§ WHAT TO WORK ON:
Since only part of the material below is wanted, output exactly the lines from the one with "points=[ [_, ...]" up to and including the one with "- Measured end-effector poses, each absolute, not".

§ EXTRACTED MATERIAL:
========

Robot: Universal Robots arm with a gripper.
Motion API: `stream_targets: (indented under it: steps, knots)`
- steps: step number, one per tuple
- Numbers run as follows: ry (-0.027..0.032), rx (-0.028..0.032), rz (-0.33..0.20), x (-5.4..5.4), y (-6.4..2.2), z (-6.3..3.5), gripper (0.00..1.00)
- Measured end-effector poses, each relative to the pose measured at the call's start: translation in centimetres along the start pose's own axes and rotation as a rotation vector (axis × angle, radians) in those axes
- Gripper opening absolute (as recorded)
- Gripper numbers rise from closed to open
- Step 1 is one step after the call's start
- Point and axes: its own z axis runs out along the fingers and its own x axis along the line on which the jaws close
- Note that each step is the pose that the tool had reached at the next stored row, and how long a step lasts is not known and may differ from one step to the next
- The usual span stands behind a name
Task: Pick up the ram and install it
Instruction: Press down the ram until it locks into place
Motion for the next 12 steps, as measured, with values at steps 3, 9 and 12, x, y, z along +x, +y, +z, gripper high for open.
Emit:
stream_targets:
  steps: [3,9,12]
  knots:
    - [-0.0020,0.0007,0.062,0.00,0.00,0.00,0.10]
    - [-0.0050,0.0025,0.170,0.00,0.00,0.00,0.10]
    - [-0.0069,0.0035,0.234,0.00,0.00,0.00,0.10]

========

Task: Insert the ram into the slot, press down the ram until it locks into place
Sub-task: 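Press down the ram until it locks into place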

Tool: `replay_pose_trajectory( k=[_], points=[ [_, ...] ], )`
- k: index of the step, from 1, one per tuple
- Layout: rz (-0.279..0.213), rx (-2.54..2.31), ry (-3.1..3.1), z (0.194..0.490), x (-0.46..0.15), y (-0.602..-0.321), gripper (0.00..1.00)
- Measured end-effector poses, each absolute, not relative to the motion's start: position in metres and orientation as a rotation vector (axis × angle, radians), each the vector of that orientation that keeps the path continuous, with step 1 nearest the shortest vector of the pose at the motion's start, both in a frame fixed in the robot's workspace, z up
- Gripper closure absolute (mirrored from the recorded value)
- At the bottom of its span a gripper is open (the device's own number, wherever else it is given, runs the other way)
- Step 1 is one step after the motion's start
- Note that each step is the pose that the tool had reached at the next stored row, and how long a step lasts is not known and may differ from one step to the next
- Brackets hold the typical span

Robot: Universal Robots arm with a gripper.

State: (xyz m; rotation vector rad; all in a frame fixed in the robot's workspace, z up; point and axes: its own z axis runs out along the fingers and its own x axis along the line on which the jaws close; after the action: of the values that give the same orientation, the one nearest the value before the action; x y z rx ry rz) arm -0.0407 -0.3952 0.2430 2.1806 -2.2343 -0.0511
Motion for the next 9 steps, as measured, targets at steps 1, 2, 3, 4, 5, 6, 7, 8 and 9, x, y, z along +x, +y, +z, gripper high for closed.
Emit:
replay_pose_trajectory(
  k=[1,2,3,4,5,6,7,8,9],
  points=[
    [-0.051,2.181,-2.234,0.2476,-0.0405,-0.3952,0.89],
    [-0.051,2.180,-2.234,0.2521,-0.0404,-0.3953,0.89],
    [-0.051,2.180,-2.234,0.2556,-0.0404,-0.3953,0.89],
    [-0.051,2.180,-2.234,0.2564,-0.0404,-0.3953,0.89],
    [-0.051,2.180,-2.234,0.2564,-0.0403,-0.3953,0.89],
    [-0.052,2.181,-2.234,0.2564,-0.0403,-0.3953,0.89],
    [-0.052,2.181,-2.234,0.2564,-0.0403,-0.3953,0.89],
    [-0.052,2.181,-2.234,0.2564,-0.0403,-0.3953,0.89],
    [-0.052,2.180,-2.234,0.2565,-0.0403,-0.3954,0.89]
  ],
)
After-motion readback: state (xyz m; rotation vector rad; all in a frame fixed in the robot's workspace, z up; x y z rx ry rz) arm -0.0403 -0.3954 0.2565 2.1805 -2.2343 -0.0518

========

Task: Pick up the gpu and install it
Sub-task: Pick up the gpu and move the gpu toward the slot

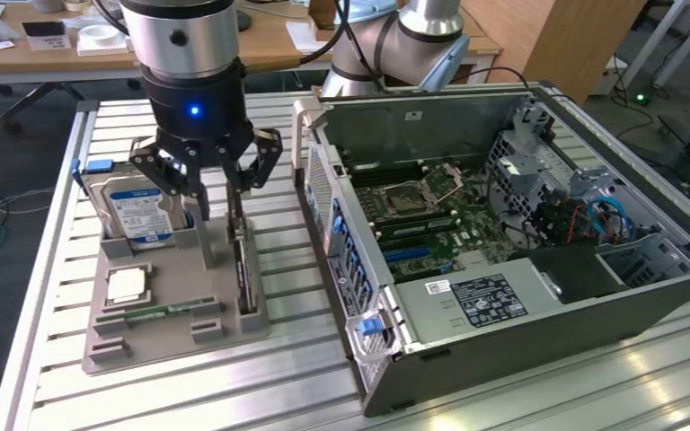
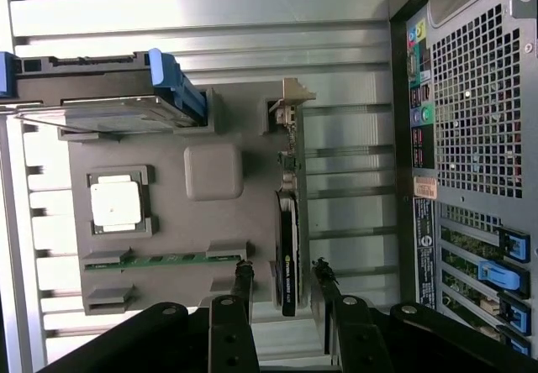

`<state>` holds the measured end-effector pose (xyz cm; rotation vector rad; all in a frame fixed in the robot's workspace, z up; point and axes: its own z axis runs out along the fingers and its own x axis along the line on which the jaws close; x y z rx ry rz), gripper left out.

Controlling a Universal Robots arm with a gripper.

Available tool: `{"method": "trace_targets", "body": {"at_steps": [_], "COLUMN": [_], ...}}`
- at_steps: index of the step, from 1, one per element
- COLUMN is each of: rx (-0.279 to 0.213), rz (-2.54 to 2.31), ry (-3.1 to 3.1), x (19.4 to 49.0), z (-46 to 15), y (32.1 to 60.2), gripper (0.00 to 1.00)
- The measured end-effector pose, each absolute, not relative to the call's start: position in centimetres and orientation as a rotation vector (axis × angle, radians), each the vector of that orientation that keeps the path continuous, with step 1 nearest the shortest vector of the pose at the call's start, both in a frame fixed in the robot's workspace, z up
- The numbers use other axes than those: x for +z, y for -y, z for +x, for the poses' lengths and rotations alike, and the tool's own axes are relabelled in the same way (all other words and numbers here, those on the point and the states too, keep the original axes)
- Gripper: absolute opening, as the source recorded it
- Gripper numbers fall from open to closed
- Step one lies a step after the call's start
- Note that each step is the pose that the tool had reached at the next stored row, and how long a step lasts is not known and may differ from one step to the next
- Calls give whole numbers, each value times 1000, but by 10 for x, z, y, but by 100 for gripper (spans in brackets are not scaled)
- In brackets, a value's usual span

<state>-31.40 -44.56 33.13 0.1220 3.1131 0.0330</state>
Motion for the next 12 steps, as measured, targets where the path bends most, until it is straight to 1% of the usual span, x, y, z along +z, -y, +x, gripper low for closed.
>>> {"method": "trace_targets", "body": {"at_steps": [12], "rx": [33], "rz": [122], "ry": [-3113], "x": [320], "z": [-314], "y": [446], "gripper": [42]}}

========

§ WRITTEN REPLY:
Tool: `replay_pose_trajectory( k=[_], points=[ [_, ...] ], )`
- k: index of the step, from 1, one per tuple
- Layout: rz (-0.279..0.213), rx (-2.54..2.31), ry (-3.1..3.1), z (0.194..0.490), x (-0.46..0.15), y (-0.602..-0.321), gripper (0.00..1.00)
- Measured end-effector poses, each absolute, not relative to the motion's start: position in metres and orientation as a rotation vector (axis × angle, radians), each the vector of that orientation that keeps the path continuous, with step 1 nearest the shortest vector of the pose at the motion's start, both in a frame fixed in the robot's workspace, z up

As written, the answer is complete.